Members of the Santa Clarita Valley Water Committee are putting their heads together as they strive to develop a consensus on how the SCV can best meet the state’s most recent water conservation mandates and ensure compliance with state restrictions on water use.
“This is all about developing a cohesive strategy, while still recognizing that each of the valley’s water suppliers faces its own unique set of challenges and circumstances,” said Mauricio Guardado, Chair of the SCV Water Committee and Retail Manager of the Castaic Lake Water Agency’s Santa Clarita Water Division. “We’re working toward a common general approach to enforcement and achieving compliance, but each of the water retailers will adopt its own specific measures.”
Regarding enforcement, the water retailers entered today’s session with a general sense of agreement on one basic principle: They don’t want to issue fines, but if they have to, they will.
“Our approach has and continues to be education first. That is our primary role as local water providers,” said Steve Cole, General Manager of the Newhall County Water District. “But this drought is serious, so we must collectively step up our enforcement efforts as a region. That includes potential fines for those who are consistently out of compliance with State law.”
Last summer, the Water Committee — whose members include the four local water retailers, the Castaic Lake Water Agency, and city and county representatives — took the first step in that direction by agreeing on an action plan that prohibits water-wasting activities such as over-irrigation that causes runoff and washing down driveways and sidewalks, and imposed an odd-even system of irrigation days. The four retailers each then enacted their own specific conservation measures consistent with the agreed-upon action plan.
A similar process is under way now, with the Water Committee meeting today to address the state’s latest actions restricting water use.
As California’s record-setting drought continues through a fourth consecutive dry year, Gov. Jerry Brown issued an executive order in April calling for mandatory water conservation by all residents. The Governor directed that additional immediate actions be taken to conserve water supplies. In response, on May 5 the State Water Resources Control Board amended its emergency regulations to achieve a 25 percent reduction in overall potable urban water use statewide.
The emergency state regulation prohibits additional activities such as irrigating after it rains and mandates how much each water retailer’s customers must conserve. To achieve the statewide 25 percent urban water use reduction, the state adopted a nine-tiered system requiring water suppliers to achieve conservation levels ranging from 8 percent to 36 percent, with 2013 serving as the baseline year. Those suppliers with higher per capita water use were assigned higher conservation mandates.
In the SCV, the three largest retailers’ requirements are 24 percent for the Valencia Water Co., 28 percent for the Newhall County Water District and 32 percent for SCWD. Los Angeles County’s Waterworks District 36, which serves about 1,300 connections in Val Verde, is required to either achieve a 25 percent reduction or restrict irrigation to no more than twice per week under the state’s requirements that apply to small water suppliers serving less than 3,000 connections.
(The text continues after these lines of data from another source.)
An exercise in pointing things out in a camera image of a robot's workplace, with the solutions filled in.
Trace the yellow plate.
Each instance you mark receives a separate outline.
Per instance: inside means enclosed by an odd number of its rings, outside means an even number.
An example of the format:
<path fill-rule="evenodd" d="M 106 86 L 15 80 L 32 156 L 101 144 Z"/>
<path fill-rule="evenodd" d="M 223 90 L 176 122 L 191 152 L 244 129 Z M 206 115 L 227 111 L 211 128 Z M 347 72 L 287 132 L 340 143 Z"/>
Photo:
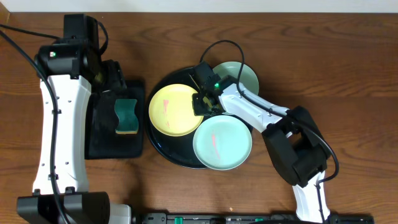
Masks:
<path fill-rule="evenodd" d="M 149 119 L 162 134 L 179 137 L 190 134 L 202 123 L 204 116 L 193 110 L 194 88 L 171 84 L 155 93 L 149 103 Z"/>

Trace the light green plate bottom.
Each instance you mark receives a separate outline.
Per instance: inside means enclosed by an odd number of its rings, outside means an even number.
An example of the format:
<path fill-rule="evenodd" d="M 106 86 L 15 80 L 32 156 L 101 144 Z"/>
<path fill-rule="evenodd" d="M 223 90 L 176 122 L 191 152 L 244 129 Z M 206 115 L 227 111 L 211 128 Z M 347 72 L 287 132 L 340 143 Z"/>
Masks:
<path fill-rule="evenodd" d="M 197 159 L 214 170 L 230 170 L 240 166 L 250 155 L 252 136 L 238 118 L 214 116 L 199 125 L 193 137 Z"/>

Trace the light green plate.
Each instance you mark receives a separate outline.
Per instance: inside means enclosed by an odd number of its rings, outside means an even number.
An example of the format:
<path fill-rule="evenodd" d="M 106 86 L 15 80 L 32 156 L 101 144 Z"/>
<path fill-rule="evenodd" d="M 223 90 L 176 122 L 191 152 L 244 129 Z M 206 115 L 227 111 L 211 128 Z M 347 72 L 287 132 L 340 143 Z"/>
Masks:
<path fill-rule="evenodd" d="M 213 72 L 221 78 L 231 75 L 237 78 L 241 62 L 223 62 L 213 68 Z M 259 80 L 251 67 L 244 65 L 241 72 L 240 82 L 252 93 L 259 94 Z"/>
<path fill-rule="evenodd" d="M 214 170 L 230 170 L 240 166 L 250 155 L 252 136 L 238 118 L 214 116 L 199 125 L 193 137 L 197 159 Z"/>

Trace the light green plate top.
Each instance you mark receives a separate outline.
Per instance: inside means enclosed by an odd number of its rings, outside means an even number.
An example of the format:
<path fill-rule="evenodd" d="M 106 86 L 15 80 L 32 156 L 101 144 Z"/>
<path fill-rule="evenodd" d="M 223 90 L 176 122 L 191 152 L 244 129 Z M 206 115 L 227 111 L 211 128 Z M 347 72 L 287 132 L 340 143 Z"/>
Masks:
<path fill-rule="evenodd" d="M 241 62 L 223 62 L 213 68 L 213 72 L 221 78 L 231 75 L 237 78 Z M 251 67 L 244 65 L 241 72 L 240 82 L 252 93 L 259 94 L 259 80 Z"/>

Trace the green yellow sponge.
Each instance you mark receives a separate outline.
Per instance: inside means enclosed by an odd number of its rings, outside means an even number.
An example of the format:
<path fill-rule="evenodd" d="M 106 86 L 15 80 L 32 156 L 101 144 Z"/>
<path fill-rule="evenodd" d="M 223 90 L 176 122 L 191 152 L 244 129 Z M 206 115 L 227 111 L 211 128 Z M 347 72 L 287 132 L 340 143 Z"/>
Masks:
<path fill-rule="evenodd" d="M 136 99 L 117 99 L 114 111 L 118 117 L 118 125 L 115 129 L 117 134 L 137 134 L 139 120 L 135 114 Z"/>

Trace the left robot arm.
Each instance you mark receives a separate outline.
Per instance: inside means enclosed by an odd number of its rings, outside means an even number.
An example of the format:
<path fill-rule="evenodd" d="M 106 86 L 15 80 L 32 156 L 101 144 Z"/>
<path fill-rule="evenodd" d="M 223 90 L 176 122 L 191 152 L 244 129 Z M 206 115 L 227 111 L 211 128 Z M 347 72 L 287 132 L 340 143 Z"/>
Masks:
<path fill-rule="evenodd" d="M 132 208 L 90 192 L 85 166 L 86 112 L 94 91 L 126 87 L 120 65 L 102 60 L 102 23 L 84 14 L 64 17 L 63 37 L 42 46 L 34 67 L 41 79 L 44 120 L 32 195 L 17 199 L 29 223 L 132 223 Z"/>

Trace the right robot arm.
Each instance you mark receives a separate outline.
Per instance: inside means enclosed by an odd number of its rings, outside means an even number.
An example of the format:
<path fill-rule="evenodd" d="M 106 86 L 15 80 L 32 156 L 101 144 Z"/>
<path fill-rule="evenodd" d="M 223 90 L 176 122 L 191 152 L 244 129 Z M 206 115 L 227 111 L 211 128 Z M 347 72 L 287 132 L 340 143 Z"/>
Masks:
<path fill-rule="evenodd" d="M 330 211 L 325 202 L 327 160 L 335 153 L 303 107 L 272 104 L 249 91 L 239 77 L 220 77 L 200 62 L 190 74 L 199 92 L 193 95 L 196 115 L 226 112 L 258 130 L 277 173 L 293 187 L 296 216 L 302 222 L 325 223 Z"/>
Keith Abercrombie, General Manager of Valencia Water Co., said, “The SCV Water Committee today is developing the blueprint for regulations that the retailers will individually enact in the days and weeks ahead. Along with enforcing prohibitions on water-wasting activities, the water retailers will be calling on their customers to aggressively conserve water; otherwise the water retailers will be subject to fines assessed by the State Water Resources Control Board of up to $10,000 per day.”
Each of the retailers will be developing the means to incentivize individual customer conservation. Because most of the water in the Santa Clarita Valley is used for outdoor irrigation, decisive action is needed now to reduce high summer water demand. Otherwise, achieving the conservation mandates will become impossible.
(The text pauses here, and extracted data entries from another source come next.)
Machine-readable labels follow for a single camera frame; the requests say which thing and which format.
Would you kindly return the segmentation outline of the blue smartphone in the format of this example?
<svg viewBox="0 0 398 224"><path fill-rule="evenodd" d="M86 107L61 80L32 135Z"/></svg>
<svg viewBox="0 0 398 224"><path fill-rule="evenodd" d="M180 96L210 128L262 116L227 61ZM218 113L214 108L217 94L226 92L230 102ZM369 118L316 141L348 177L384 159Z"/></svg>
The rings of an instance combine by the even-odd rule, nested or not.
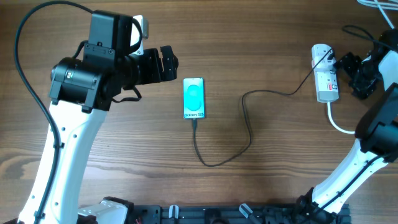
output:
<svg viewBox="0 0 398 224"><path fill-rule="evenodd" d="M205 117L205 88L202 78L183 79L183 118Z"/></svg>

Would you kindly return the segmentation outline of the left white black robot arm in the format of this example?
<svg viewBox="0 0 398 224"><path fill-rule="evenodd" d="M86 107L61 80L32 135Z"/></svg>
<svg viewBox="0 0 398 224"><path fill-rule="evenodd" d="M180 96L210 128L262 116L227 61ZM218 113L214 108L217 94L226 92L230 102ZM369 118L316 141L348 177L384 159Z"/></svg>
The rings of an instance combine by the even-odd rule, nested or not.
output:
<svg viewBox="0 0 398 224"><path fill-rule="evenodd" d="M132 223L134 204L105 197L80 208L78 199L95 137L117 96L139 85L176 79L168 45L145 49L142 15L92 11L89 37L51 71L47 139L32 191L16 223Z"/></svg>

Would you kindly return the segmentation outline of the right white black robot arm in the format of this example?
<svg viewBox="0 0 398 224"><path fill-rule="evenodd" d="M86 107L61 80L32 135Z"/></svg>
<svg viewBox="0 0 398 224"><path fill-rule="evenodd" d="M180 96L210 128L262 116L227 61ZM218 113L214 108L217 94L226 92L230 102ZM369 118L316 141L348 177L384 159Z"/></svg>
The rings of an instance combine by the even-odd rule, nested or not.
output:
<svg viewBox="0 0 398 224"><path fill-rule="evenodd" d="M320 184L300 196L292 209L291 219L299 223L336 223L345 201L377 170L397 159L397 29L384 31L375 39L368 31L362 39L373 43L365 59L351 52L337 60L333 48L326 44L312 47L312 70L317 100L331 103L338 99L336 72L344 70L350 77L353 95L366 99L378 82L384 93L360 119L352 131L354 144L338 167Z"/></svg>

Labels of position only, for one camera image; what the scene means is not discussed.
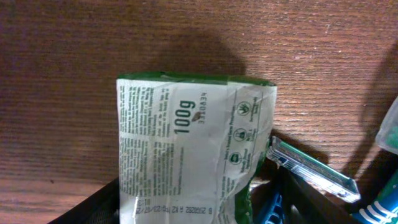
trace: soap wrapper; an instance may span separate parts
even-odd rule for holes
[[[251,223],[276,93],[244,77],[121,75],[120,223]]]

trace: circular logo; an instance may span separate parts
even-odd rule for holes
[[[238,164],[240,164],[242,162],[242,157],[241,157],[240,153],[234,152],[229,157],[229,161],[230,161],[230,163],[232,163],[234,165],[238,165]]]
[[[238,114],[241,116],[247,115],[251,111],[251,104],[244,101],[238,104]]]
[[[248,132],[243,128],[238,128],[237,130],[235,130],[233,136],[236,141],[243,141],[247,138]]]

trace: toothbrush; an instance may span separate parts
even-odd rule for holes
[[[368,205],[366,209],[361,208],[358,213],[352,216],[364,224],[385,224],[390,223],[391,218],[398,215],[398,188],[394,186],[394,190],[384,199],[374,201],[372,205]]]

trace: printed batch number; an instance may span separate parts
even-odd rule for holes
[[[189,207],[189,206],[172,206],[171,208],[168,206],[161,206],[161,205],[156,205],[156,206],[147,206],[147,207],[138,207],[136,210],[136,215],[139,214],[146,214],[150,212],[165,212],[165,213],[193,213],[193,214],[209,214],[211,215],[213,213],[212,208],[206,208],[206,207]]]

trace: wooden surface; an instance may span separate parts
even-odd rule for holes
[[[116,75],[246,74],[278,84],[275,132],[354,177],[398,94],[398,2],[0,1],[0,223],[45,223],[118,175]]]
“All of the local water suppliers and their ratepayers have one big thing in common: We’re all being asked to do more, perhaps much more, to help ensure that California gets through this drought with its water supply intact,” Abercrombie said. “While we’re fortunate here in the SCV to have a diverse water supply portfolio and a significant amount of water in reserve, this drought is serious business for everyone in California, and the Governor expects all the state’s residents to comply.”
Information on each agency’s water conservation efforts, along with water-saving tips, can be found online at:
Santa Clarita Water Division: santaclaritawater.com
Valencia Water Company: valenciawater.com
About the SCV Water Committee:
The Santa Clarita Valley Water Committee, formerly known as the SCV Drought Committee, was formed in 2008 to bring multiple agencies together to jointly respond to drought conditions in the Santa Clarita Valley. The committee meets regularly to monitor water supply conditions and prepare actions that may need to be taken in the event of drought. Its members include Castaic Lake Water Agency, the City of Santa Clarita, Los Angeles County and the four local water purveyors: Los Angeles County Waterworks District No. 36, Newhall County Water District, Santa Clarita Water Division and Valencia Water Company.